After considerable consultation at the college and university levels, Jackson State University’s College of Public Service has been restructured into two schools, and has added the Mississippi Urban Research Center and two Jackson Heart Study grant programs.
Searches are currently being conducted to select chairs of several departments.
The College of Public Service Dean, Dr. Ricardo Brown, said the restructuring reflects the college’s growth and direction, and the changes were data-driven and based on input from students, faculty, staff, and administrators.
“The reorganization has resulted in the elimination of four administrative positions, allowing us to focus our resources on the primary roles of the college – teaching, research and service,” Brown said. “We want to redistribute resources to faculty and academic programs to benefit students.”
In recent months, the college has hired new faculty, brought on additional visiting faculty and created more innovative learning spaces. Enrollment at the college has grown by 86 percent since 2008.
Under the realignment, the associate deans of the School of Social Work and the School of Health Sciences will report to the dean. Programs previously in the School of Policy and Planning will now report directly to the dean.
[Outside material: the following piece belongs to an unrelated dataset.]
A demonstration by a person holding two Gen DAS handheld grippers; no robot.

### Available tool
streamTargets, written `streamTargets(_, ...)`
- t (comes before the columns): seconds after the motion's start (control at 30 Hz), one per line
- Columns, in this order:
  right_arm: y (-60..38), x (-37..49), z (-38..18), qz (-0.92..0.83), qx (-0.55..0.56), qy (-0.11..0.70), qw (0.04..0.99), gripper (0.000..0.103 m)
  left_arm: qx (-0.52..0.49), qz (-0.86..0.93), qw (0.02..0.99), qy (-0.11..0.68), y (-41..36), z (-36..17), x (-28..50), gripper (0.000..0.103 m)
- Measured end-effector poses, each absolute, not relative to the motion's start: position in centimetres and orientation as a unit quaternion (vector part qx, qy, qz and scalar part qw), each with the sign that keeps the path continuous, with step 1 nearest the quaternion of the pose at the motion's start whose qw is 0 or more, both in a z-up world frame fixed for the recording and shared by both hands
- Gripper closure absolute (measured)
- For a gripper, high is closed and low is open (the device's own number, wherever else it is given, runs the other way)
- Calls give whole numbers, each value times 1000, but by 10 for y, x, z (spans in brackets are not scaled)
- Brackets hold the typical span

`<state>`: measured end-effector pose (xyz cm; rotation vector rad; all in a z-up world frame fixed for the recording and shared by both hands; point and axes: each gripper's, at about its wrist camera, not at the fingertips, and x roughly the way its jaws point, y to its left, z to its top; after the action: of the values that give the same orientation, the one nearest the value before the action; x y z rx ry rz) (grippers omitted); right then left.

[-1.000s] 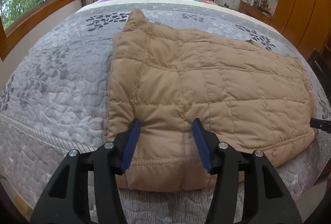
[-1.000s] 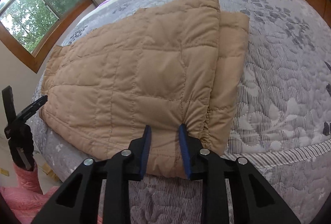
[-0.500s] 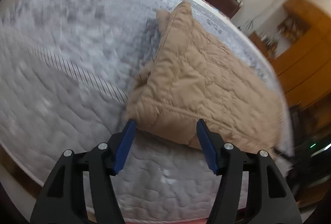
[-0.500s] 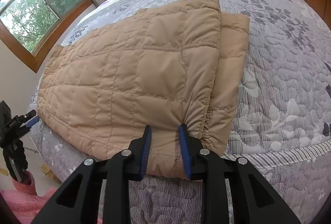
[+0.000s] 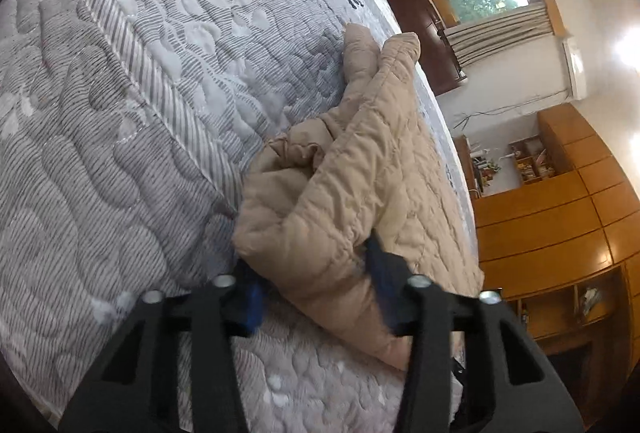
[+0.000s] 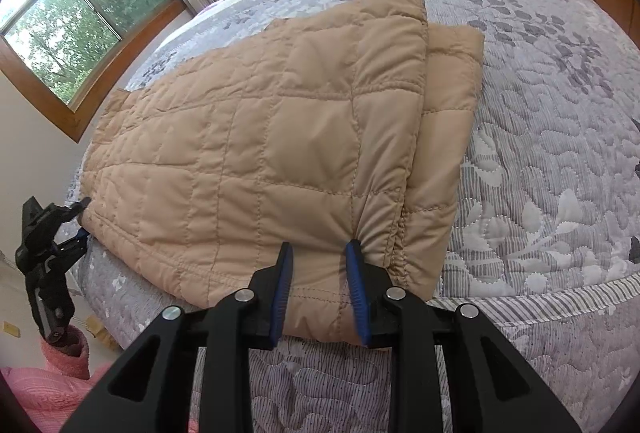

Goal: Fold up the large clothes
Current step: 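Hold the coat edge with the right gripper while the left gripper lifts and folds the coat end over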

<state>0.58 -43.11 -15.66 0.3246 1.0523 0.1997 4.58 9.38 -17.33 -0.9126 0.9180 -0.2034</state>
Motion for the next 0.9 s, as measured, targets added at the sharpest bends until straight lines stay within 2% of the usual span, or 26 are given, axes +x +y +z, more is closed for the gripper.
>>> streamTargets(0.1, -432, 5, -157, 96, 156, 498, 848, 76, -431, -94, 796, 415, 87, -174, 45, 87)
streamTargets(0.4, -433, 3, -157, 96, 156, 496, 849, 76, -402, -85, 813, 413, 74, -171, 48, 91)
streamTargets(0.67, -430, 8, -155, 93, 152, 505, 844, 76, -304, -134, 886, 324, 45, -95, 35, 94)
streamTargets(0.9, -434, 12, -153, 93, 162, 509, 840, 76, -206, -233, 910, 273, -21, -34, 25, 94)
The Mississippi Urban Research Center has been relocated from the Office of the Division of Research and Federal Relations to the College of Public Service.
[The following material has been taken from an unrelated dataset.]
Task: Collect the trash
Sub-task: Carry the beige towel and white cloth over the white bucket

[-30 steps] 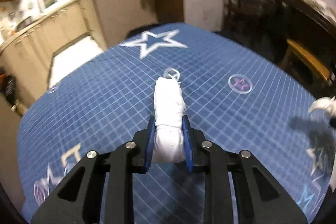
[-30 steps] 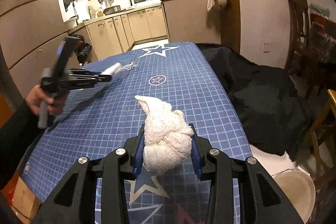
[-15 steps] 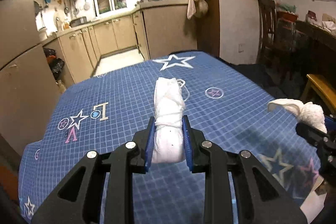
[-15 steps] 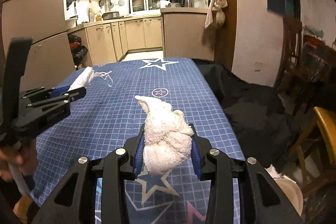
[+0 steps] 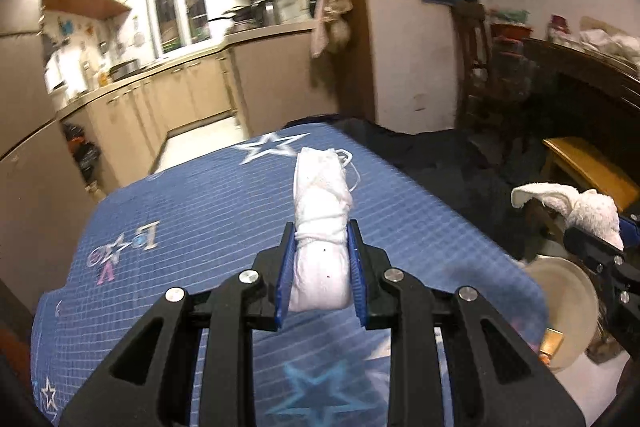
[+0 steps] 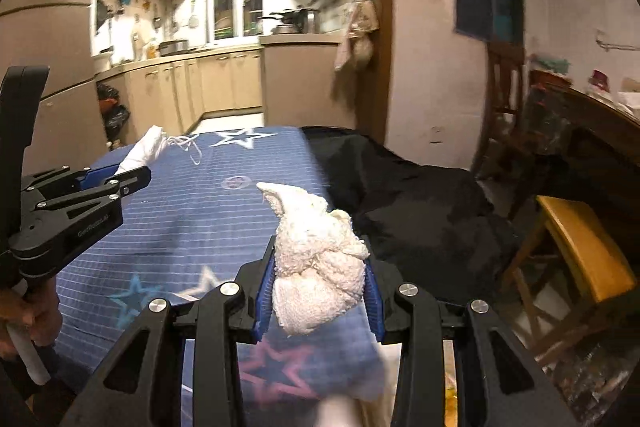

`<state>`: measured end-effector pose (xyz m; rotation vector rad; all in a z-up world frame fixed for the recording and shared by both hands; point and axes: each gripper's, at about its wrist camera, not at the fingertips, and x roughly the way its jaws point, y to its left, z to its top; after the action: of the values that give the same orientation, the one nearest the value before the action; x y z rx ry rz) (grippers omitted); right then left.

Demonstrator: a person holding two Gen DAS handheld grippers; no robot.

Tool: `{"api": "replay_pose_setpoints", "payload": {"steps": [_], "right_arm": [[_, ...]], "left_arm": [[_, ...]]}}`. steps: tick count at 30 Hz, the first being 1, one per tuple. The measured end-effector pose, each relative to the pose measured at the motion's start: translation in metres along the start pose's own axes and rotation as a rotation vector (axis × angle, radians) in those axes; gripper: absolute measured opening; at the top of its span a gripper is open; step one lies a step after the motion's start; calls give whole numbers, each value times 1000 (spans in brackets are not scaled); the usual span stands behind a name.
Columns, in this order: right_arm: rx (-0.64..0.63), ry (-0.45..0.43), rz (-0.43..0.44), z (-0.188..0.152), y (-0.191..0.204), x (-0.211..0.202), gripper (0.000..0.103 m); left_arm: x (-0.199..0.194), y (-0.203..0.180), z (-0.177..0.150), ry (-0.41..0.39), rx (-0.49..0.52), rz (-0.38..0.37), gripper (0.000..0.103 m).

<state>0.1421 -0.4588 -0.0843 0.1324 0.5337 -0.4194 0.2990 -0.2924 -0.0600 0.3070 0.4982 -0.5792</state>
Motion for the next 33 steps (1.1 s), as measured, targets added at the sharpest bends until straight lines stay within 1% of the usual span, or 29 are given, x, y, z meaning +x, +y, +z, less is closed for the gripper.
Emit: {"api": "replay_pose_setpoints", "payload": {"steps": [6,13,16,20,28,31,33], "right_arm": [[63,-8,-99,-12,-66,-29,38],[121,-19,-209,-29,-140,-63,38],[150,-20,-256,-38,-175,-76,38],[165,-11,-302,-52,-211,-86,38],[206,24,-347,-85,-260,-92,38],[219,51,-359,-97,-269,-85,38],[233,66,-364,-105,-270,-80,38]], "left_arm": [[-4,-69,12,-22,70,-108,23],[-7,-141,14,-23,120,-220,23],[-6,-166,13,-18,135,-249,23],[-3,-197,6,7,158,-279,23],[4,-240,-15,44,226,-303,23],[9,-249,-23,57,237,-332,23],[13,-253,-28,69,251,-336,23]]}}
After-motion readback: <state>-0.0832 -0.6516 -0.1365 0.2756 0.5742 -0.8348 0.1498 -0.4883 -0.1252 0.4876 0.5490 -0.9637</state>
Brown, a veteran academic administrator and cardiovascular physiologist who has worked with the National Institutes of Health, arrived at JSU in July 2013. Brown said the college’s nomenclature of “executive director” did not correspond with the structure of titles at academic institutions, and a survey conducted by the Office of Institutional Research showed public service faculty overwhelmingly agreed.
The changes were proposed to JSU’s administration in October, and recently were approved, Brown said.
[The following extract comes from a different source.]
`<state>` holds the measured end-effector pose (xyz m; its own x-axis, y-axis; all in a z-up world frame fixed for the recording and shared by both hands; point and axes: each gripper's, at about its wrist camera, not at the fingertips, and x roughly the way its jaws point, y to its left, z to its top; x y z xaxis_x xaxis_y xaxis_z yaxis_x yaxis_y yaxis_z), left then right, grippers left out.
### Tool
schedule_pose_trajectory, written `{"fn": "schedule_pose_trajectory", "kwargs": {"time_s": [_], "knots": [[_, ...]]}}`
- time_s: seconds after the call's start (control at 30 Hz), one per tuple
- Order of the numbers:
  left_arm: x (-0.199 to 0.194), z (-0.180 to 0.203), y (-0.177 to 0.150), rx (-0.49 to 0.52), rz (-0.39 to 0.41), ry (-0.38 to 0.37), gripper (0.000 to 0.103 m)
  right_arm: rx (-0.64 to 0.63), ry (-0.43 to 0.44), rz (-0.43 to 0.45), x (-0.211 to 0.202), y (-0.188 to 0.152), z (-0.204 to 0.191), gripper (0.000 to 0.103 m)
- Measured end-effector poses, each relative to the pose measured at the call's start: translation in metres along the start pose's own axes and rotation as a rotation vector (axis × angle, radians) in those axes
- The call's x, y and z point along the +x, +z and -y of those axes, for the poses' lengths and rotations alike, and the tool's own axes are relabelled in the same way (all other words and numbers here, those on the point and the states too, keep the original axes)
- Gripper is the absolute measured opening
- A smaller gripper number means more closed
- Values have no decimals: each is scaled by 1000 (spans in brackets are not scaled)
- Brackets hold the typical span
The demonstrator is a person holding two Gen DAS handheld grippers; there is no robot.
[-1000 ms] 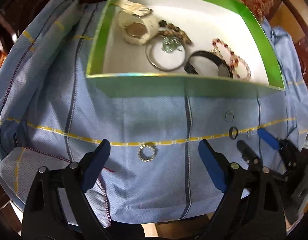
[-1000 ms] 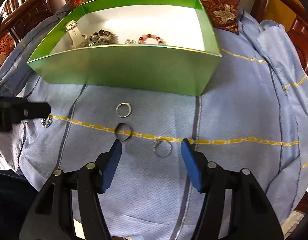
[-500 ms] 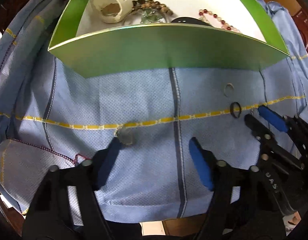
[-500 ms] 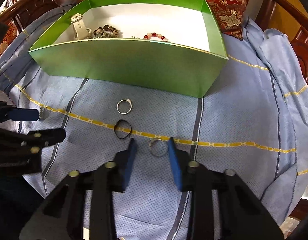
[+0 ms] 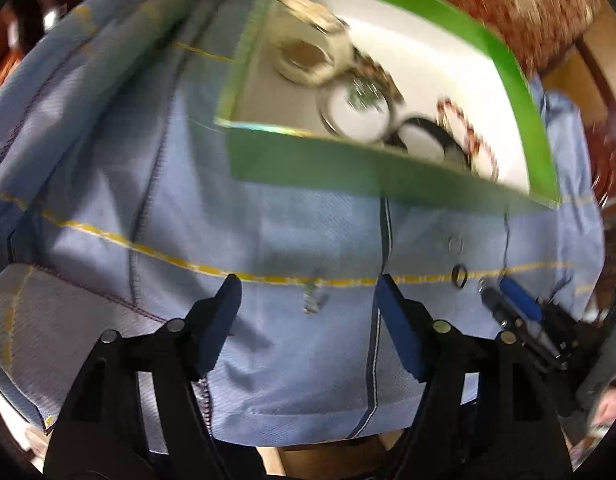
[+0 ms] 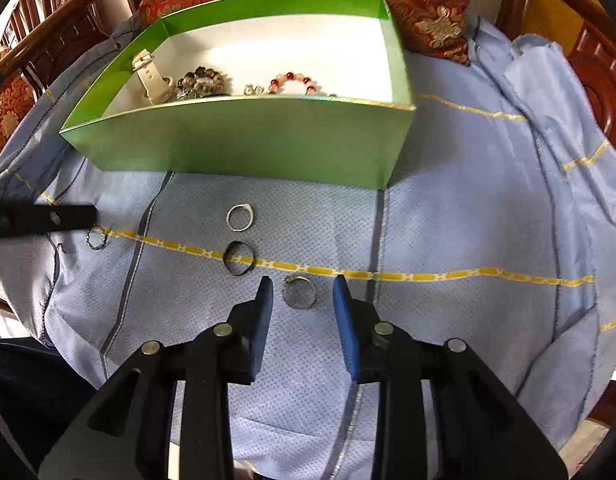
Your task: Organize jewelry
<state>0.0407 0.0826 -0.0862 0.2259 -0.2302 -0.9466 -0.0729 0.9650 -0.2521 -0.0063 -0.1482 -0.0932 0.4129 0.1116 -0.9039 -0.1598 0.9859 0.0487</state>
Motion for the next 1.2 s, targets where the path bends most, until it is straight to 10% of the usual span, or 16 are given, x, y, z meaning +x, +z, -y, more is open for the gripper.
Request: {"fn": "schedule_pose_trajectory", "kwargs": {"time_s": [0.33, 0.6, 0.8, 0.93, 1.2], "knots": [[19, 16, -15, 78, -51, 45, 68, -36, -5, -13, 3, -7, -8, 41], [28, 22, -16, 93, -57, 48, 31, -105, -22, -9, 7, -13, -21, 41], [18, 23, -11, 94, -3, -10, 31, -126, 18, -8, 8, -14, -23, 41], [18, 2, -5, 25, 17, 139, 46, -129, 73, -4, 5, -15, -26, 41], [13, -22, -2, -36, 15, 123, 57, -124, 18, 13, 3, -12, -25, 41]]}}
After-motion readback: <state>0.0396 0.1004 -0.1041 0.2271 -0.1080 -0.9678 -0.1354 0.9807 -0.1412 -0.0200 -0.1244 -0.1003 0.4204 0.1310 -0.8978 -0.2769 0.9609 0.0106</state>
“These changes will help accelerate the college’s progress and allow for critical re-investment in academic programs. The College of Public Service has been on the forefront of critical issues, including playing a key role in efforts to inform the public about minority health and health disparities and the federal Affordable Care Act,” said JSU President Carolyn W. Meyers.
“I want to commend Dean Brown and the faculty and staff of the College of Public Service for the foresight to create a future-oriented structure that will serve them well for years to come,” said JSU Provost and Vice President for Academic Affairs James C. Renick.
Search committees have convened, and chairs will be selected for programs in the School of Social Work, Public Policy and Administration, Urban and Regional Planning, and the School of Health Sciences.